• _Exercise data_:
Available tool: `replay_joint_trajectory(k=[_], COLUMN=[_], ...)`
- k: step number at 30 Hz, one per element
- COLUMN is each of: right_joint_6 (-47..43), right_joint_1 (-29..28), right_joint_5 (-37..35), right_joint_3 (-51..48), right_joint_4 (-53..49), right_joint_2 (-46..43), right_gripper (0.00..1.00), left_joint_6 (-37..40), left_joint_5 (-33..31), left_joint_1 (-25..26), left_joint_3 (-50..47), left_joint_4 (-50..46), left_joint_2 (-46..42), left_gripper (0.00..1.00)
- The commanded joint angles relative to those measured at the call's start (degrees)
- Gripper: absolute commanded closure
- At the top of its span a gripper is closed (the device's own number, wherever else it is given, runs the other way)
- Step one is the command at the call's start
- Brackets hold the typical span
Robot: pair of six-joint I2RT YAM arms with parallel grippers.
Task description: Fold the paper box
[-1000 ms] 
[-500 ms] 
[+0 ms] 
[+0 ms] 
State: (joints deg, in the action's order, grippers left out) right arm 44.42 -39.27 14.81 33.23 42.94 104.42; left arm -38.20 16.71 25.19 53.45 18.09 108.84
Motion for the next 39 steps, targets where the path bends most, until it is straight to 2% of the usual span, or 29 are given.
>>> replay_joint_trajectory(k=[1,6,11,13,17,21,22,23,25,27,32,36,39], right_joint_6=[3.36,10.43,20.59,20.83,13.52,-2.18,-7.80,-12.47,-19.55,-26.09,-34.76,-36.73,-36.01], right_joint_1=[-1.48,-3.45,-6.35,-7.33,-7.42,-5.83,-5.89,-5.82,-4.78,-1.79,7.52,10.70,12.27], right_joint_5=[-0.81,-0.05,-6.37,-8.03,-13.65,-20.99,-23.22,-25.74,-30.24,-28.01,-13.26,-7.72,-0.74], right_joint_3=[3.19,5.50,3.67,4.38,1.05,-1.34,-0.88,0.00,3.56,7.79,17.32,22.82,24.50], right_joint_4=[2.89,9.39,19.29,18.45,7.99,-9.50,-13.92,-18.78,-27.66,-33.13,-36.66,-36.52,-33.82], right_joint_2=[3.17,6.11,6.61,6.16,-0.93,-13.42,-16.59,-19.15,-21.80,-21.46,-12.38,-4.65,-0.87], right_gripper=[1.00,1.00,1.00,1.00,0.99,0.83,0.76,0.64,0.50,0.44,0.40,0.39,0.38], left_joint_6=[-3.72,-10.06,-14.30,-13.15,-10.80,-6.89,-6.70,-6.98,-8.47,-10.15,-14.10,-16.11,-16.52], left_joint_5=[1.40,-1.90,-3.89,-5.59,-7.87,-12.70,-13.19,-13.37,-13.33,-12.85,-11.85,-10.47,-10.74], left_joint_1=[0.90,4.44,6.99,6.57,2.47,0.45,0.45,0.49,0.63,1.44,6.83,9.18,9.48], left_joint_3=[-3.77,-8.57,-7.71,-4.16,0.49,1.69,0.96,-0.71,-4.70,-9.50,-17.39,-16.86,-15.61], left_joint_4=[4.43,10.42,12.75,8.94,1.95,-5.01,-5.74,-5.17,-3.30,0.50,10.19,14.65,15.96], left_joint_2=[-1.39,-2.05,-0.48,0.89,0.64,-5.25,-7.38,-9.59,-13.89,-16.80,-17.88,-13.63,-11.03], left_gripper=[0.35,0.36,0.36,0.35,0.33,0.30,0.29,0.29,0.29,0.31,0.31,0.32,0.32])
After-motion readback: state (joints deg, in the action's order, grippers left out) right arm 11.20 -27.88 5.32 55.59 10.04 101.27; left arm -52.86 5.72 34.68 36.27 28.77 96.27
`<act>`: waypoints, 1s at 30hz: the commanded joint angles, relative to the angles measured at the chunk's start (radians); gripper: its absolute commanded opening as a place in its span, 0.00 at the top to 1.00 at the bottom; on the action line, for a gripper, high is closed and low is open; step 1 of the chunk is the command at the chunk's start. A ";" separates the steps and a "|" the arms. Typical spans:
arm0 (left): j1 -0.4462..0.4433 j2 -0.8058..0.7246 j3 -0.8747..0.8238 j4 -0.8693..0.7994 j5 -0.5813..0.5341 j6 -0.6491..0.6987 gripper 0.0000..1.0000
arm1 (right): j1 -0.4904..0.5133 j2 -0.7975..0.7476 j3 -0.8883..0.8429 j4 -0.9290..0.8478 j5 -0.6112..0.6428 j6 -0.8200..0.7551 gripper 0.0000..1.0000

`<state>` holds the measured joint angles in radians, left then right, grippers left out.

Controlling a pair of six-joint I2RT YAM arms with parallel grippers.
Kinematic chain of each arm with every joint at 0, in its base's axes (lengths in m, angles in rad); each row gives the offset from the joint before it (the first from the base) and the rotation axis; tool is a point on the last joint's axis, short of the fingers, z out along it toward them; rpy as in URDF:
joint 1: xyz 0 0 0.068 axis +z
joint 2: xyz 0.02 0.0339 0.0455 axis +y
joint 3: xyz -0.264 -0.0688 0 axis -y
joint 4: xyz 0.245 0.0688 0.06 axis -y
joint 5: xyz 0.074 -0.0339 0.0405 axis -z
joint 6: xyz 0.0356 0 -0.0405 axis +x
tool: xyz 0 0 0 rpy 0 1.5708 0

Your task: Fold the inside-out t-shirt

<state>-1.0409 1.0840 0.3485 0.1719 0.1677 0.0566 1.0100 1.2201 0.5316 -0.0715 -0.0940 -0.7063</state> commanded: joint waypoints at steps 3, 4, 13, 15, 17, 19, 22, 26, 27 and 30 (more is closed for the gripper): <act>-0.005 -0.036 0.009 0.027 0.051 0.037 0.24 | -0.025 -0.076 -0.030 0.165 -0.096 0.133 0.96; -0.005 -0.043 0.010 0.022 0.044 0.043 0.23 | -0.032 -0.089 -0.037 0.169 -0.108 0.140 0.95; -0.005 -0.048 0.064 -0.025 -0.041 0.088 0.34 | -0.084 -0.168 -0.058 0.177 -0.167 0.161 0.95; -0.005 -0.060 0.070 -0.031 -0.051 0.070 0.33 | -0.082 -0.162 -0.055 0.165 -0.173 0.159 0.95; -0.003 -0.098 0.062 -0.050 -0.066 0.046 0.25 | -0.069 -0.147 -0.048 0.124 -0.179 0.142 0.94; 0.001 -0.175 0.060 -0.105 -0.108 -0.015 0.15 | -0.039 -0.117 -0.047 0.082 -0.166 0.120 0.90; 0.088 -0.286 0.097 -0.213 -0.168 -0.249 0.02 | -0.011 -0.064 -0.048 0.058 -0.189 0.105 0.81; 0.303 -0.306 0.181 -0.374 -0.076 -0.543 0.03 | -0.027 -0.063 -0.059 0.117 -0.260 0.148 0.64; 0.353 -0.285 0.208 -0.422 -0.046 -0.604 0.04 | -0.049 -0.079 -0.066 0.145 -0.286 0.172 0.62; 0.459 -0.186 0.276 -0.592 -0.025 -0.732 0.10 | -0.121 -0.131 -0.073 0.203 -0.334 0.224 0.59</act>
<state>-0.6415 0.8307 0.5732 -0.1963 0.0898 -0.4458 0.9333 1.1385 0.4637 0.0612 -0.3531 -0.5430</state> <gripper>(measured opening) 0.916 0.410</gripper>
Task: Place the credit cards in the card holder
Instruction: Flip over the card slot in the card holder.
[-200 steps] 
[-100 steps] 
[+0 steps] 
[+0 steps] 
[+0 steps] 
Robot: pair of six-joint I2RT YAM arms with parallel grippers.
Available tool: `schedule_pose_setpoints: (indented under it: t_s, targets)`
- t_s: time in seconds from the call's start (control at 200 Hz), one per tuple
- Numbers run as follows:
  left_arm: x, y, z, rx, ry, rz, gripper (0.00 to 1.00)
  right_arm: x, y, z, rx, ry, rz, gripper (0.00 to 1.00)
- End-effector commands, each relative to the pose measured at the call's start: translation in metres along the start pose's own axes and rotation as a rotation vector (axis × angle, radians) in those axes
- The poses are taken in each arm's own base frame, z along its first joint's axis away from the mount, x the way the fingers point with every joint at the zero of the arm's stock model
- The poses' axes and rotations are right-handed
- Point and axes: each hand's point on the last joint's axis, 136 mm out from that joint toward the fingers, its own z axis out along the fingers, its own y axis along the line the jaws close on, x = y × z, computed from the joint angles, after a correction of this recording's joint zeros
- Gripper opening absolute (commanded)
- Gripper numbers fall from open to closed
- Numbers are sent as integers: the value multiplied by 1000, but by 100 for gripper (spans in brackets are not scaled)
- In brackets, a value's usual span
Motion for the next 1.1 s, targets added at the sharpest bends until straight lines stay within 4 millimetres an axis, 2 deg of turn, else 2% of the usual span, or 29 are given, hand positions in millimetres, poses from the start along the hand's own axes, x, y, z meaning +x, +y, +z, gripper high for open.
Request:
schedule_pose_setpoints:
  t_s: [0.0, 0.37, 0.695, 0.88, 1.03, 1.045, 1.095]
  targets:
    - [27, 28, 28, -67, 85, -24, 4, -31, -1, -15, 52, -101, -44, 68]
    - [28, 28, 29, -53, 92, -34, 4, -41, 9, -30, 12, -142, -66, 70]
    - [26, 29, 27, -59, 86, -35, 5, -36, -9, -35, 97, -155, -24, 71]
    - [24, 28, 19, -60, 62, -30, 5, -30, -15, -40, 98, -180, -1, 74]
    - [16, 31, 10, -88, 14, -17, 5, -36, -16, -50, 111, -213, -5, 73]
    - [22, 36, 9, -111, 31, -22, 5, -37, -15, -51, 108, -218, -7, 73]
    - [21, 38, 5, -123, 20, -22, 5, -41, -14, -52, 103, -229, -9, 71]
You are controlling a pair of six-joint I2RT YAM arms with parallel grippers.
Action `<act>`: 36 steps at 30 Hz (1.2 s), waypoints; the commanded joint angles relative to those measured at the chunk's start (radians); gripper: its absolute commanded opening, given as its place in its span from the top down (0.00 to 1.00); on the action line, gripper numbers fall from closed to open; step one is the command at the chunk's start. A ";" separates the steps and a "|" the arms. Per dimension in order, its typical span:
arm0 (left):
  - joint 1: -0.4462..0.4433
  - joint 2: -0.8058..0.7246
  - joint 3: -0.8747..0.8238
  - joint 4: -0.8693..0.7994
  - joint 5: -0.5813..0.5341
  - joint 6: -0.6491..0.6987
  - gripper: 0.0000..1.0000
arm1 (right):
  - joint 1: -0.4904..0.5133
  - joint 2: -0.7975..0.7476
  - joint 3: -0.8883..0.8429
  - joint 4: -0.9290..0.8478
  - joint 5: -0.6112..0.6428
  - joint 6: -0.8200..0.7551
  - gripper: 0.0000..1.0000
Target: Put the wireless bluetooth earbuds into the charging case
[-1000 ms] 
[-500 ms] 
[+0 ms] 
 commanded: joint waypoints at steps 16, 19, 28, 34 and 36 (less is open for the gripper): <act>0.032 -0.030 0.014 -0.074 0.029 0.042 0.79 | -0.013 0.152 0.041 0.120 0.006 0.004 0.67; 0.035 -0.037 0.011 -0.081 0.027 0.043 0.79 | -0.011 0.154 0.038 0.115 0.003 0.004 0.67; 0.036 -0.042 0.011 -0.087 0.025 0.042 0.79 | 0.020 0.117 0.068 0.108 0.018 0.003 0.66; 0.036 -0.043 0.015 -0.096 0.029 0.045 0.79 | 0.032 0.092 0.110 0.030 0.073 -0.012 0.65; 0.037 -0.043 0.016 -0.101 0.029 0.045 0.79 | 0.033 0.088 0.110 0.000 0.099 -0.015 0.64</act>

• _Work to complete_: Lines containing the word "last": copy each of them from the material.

• _Solution for this task_:
Kinematic chain of each arm with every joint at 0, in its base's axes (lengths in m, angles in rad); each row gives the offset from the joint before it (the first from the base) and the rotation axis; tool is a point on the last joint's axis, short of the fingers, z out along it toward them; rpy as in URDF:
- Point and axes: each hand's point on the last joint's axis, 136 mm out from that joint toward the fingers, its own z axis out along the fingers, its own y axis along the line the jaws close on, x = y × z, computed from the joint angles, after a correction of this recording's joint zeros

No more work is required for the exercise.